La polémica por los créditos hipotecarios otorgados por el Banco Nación a funcionarios y legisladores oficialistas sumó un nuevo capítulo político y judicial. La diputada nacional Mónica Frade (Coalición Cívica) calificó la situación como “depravada desde lo ético” y sostuvo que expone una fuerte contradicción entre el discurso del Gobierno y sus prácticas.
En declaraciones radiales, Frade afirmó que el otorgamiento de estos préstamos evidencia que “la narrativa contra los privilegios y la casta es falsa”, y confirmó que ya presentó una denuncia penal para investigar posibles irregularidades.
El eje de la presentación judicial apunta a determinar si existió “tráfico de influencias” en la asignación de los créditos. En ese marco, la legisladora solicitó que se analicen en detalle las carpetas crediticias, los tiempos de otorgamiento, las garantías exigidas y las actas del directorio que aprobaron los préstamos.
La dirigente también cuestionó al ministro de Economía, Luis Caputo, luego de que defendiera públicamente la política crediticia y señalara que alentó a funcionarios a acceder a estos préstamos, definiéndolos como “la mayor justicia social”.
“Resulta contradictorio que el Presidente cuestione la justicia social y, al mismo tiempo, su ministro la reivindique en este contexto. Hay una inconsistencia evidente”, planteó Frade, en alusión al discurso oficial.
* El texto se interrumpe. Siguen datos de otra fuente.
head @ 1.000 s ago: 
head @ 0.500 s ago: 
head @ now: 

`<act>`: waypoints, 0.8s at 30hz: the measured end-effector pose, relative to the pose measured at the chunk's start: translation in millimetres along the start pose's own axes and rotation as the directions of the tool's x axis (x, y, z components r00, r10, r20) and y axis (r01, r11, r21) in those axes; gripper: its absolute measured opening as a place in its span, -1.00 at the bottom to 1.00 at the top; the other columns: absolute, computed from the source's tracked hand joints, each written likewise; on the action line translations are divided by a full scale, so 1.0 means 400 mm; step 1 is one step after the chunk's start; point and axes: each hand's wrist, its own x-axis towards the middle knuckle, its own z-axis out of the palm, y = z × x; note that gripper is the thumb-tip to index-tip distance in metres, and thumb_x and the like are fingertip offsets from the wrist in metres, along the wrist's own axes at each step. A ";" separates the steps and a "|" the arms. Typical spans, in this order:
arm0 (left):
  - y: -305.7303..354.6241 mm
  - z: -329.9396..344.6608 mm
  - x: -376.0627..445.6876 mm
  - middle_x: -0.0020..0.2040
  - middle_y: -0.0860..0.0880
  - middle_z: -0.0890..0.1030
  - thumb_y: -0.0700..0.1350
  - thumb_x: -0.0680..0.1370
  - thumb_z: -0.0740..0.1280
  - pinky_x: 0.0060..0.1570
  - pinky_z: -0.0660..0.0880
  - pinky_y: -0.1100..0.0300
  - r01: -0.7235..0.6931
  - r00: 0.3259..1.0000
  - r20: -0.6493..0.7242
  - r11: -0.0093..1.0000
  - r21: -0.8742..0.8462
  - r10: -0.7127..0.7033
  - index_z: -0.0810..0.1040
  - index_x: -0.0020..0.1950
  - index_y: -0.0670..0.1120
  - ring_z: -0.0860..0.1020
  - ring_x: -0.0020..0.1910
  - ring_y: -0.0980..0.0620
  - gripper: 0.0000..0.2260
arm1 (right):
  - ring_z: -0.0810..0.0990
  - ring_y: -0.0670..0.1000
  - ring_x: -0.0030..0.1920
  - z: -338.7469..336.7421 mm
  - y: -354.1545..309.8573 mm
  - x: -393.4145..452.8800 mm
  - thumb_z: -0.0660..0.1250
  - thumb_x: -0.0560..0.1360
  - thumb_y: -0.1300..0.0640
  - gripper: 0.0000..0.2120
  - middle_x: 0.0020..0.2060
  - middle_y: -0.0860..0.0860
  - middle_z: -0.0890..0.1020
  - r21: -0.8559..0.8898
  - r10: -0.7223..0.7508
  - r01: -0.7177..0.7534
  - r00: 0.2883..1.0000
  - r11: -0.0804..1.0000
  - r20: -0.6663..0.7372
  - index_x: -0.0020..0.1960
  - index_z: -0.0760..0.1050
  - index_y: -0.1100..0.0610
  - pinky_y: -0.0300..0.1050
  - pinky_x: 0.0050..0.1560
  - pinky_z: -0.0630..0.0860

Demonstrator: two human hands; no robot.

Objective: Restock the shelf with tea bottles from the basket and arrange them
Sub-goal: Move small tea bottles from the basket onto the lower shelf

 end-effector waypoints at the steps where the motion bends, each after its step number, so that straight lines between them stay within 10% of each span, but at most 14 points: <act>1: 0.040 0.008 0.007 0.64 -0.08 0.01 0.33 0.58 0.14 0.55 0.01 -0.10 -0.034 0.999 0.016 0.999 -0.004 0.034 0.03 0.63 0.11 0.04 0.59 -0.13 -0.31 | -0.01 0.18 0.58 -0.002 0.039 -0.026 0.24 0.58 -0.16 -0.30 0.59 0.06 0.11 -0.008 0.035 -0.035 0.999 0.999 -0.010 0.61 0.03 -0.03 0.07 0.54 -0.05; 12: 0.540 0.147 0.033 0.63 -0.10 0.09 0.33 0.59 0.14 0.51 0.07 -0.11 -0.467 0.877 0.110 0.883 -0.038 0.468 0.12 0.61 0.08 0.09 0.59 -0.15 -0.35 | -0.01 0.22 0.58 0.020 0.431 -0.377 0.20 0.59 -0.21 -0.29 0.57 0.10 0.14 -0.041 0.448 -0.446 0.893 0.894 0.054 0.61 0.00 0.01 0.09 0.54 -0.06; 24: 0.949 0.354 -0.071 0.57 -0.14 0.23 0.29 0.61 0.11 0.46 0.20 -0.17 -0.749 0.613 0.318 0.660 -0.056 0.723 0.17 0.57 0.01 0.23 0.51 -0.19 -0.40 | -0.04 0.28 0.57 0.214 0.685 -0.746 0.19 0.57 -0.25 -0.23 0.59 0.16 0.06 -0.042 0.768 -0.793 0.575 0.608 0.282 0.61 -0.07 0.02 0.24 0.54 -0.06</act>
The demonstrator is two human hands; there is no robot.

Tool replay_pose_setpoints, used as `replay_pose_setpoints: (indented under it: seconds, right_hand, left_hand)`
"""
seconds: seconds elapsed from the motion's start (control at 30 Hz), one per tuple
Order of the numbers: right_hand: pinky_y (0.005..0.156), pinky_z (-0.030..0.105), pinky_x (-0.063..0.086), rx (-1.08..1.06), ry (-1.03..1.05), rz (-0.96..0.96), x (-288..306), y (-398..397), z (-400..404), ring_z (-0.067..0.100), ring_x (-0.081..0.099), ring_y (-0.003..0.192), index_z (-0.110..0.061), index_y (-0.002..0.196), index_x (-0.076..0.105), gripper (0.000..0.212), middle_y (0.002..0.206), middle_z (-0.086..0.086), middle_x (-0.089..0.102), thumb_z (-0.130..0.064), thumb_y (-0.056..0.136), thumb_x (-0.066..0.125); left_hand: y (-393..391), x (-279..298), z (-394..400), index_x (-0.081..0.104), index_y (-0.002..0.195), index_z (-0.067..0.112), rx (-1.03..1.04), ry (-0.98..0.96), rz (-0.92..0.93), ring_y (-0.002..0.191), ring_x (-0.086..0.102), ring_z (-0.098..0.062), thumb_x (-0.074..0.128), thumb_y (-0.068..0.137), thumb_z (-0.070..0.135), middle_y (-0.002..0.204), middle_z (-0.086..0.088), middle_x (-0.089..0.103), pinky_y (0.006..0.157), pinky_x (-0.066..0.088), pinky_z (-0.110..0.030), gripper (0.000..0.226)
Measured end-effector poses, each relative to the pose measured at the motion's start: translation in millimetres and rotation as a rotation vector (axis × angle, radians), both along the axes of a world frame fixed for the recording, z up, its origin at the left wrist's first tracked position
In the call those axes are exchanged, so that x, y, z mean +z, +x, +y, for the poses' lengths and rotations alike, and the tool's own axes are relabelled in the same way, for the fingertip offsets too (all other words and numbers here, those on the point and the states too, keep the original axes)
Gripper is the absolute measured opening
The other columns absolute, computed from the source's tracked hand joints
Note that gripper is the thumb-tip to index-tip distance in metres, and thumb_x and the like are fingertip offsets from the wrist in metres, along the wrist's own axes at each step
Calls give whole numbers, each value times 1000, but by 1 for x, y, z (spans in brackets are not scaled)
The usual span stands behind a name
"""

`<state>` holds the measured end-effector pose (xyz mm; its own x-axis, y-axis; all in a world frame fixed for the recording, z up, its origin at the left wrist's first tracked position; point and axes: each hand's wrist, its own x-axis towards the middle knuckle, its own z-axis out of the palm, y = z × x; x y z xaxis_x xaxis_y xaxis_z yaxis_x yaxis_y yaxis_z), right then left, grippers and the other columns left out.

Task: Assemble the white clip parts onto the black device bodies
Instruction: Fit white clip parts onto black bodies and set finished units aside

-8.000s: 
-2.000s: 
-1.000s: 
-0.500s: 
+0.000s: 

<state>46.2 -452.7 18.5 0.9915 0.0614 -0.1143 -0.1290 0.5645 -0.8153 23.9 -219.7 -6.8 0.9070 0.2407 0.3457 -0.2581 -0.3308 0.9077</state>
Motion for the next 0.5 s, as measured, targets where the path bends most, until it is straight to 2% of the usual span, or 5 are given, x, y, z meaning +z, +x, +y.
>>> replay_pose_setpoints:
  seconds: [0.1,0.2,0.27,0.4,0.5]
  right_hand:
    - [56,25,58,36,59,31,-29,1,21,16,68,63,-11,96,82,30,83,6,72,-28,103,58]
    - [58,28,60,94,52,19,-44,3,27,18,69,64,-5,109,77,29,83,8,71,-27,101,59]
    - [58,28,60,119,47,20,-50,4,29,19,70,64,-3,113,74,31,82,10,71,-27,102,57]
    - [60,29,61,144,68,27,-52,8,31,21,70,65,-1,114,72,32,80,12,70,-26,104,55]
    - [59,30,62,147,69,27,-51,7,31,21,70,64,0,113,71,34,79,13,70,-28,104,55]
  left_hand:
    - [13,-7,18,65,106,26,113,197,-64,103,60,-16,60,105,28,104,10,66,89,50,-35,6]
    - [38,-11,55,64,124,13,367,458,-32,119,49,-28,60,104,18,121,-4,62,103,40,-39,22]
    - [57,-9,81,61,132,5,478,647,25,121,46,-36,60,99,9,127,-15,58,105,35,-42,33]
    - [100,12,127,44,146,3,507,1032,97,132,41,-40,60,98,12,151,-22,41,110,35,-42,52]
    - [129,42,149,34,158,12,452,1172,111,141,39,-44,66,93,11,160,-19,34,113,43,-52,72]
Como ejemplo de los casos bajo sospecha, la diputada mencionó a Sarif Menem, quien habría accedido a un crédito de 357 millones de pesos con apenas 24 años y un cargo político en el Congreso, donde percibía un salario cercano a los dos millones de pesos mensuales. También vinculó el caso con el entorno del presidente de la Cámara de Diputados, Martín Menem.
El planteo abre un frente de tensión política en torno al uso de recursos públicos y la transparencia en el acceso al crédito, en un contexto donde el Gobierno busca sostener su discurso de ajuste, mérito y eliminación de privilegios.
La causa ahora queda en manos de la Justicia, que deberá determinar si existieron irregularidades administrativas o delitos vinculados al otorgamiento de estos préstamos, en un caso que promete escalar en la agenda política nacional.